Imaging Live di Mouse Seconda Palate Fusion

L'obiettivo generale di questo metodo di imaging confocale dal vivo è osservare direttamente i processi cellulari, la fusione secondaria del palato dell'unità durante lo sviluppo craniale facciale. Inizia separando la testa dal corpo dell'embrione al microscopio da dissezione in una capsula di Petri contenente PBS fresco a temperatura ambiente. Afferra la testa con un paio di pinze sottili numero cinque e usa un secondo paio di pinze per rimuovere la parte superiore del cervello, tagliando via il tessuto in eccesso al di fuori dei ripiani palatali con un secondo paio di pinze.

Rimuovere la mandibola con cautela senza danneggiare i ripiani palatali. Quando la mandibola è stata staccata, rimuovere con cautela la lingua e confermare la presenza di un robusto segnale reporter nella cucitura dell'epitelio della linea mediana. È importante non danneggiarlo, ha spiegato il palato durante la dissezione, per mantenere intatta la cucitura dell'epitelio della linea mediana.

Quindi, rimuovere il cervello posteriore, il tronco encefalico ed entrambi i mascellari con i ripiani palatali aderenti. Tagliare il tessuto anteriore della mascella superiore, mantenendo intatti sia il palato primario che quello secondario. Rimuovere il setto nasale sul lato nasale dell'espiante per esporre la cucitura dell'epitelio della linea mediana e confermare che lo strato di epiteli tra il tessuto sia intatto.

Ora, aggiungere il terreno di imaging dal vivo a una piastra con fondo di vetro da 35 millimetri e posizionare i ripiani palatali sezionati, con il lato orale rivolto verso il basso, nella piastra il più vicino possibile al fondo di vetro. Quindi, posizionare i pellet di ghiaccio secco su una superficie conduttiva vicino al piatto di coltura per accelerare la solidificazione dell'agarosio all'interno del mezzo di imaging. Quando l'agarosio è semisolido, montare la piastra di coltura in un microscopio confocale invertito dotato di una camera di incubazione a 37 gradi Celsius e utilizzare una siringa per applicare la vaselina tra la piastra di coltura e il coperchio di coltura per evitare l'evaporazione del mezzo di imaging.

Selezionare un obiettivo a basso ingrandimento per individuare la regione di interesse. Quindi, selezionare un obiettivo ad alto ingrandimento ed eseguire la scansione di più pile z con incrementi di cinque micron per 16-24 ore, utilizzando l'eccitazione laser appropriata. L'imaging dal vivo della coltura di espianti del palato rivela molteplici processi cellulari che mediano la fusione del palato, con i contatti iniziali tra le due cellule epiteliali che sono effettuati da sporgenze di membrana.

Quando i due strati di epiteli si incontrano, formano una cucitura di epiteli della linea mediana a più cellule, seguita dall'intercalazione per generare uno strato integrato di epiteli a singola cellula, una cucitura di epiteli della linea mediana attraverso la convergenza degli epiteli. Le cellule epiteliali nei livelli z più profondi vengono anche progressivamente spostate sul lato orale della cucitura dell'epitelio della linea mediana, contribuendo al processo di convergenza degli epiteli. La migrazione cellulare diretta posteriormente si osserva nella cucitura dell'epitelio della linea mediana del palato medio.

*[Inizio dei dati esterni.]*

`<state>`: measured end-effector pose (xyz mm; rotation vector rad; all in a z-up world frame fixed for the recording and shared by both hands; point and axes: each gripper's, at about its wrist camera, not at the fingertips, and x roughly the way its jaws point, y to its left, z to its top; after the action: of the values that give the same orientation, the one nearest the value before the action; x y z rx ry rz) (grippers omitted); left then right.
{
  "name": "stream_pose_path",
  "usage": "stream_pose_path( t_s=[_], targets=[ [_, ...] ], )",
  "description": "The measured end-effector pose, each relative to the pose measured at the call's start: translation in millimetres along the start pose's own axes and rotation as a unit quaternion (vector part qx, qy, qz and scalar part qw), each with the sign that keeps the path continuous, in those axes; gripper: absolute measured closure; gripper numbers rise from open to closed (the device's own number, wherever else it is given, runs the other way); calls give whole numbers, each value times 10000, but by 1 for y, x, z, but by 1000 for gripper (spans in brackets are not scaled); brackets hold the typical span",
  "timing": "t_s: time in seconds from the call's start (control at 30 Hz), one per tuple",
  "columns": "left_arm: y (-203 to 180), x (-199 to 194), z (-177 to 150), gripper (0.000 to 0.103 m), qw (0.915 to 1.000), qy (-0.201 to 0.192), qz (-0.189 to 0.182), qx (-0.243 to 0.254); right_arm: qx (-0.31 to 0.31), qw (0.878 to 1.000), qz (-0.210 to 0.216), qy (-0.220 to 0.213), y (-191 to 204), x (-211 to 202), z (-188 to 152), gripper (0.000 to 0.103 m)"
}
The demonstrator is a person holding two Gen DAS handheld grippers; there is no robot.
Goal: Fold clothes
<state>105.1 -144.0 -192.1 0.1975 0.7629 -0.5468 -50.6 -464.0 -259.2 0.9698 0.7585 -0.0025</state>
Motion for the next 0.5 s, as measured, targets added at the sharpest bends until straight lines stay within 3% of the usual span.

Con eventi di estrusione di cellule epiteliali osservati durante la fusione del palato, suggerendo che le cellule epiteliali nella cucitura dell'epitelio della linea mediana possono essere rimosse da questo processo attivo. Questa cucitura epiteliale integrata alla fine si romperà per raggiungere la confluenza. Inoltre, l'actina del filamento si arricchisce al confine tra le aree degli epiteli e del mazenkemo, formando una struttura simile a un cavo lungo l'asse posteriore anteriore.

Il software può essere utilizzato per tracciare specifici comportamenti cellulari di interesse, durante la fusione del palato con il metodo migliore per il tracciamento cellulare a seconda del segnale reporter utilizzato nell'esperimento.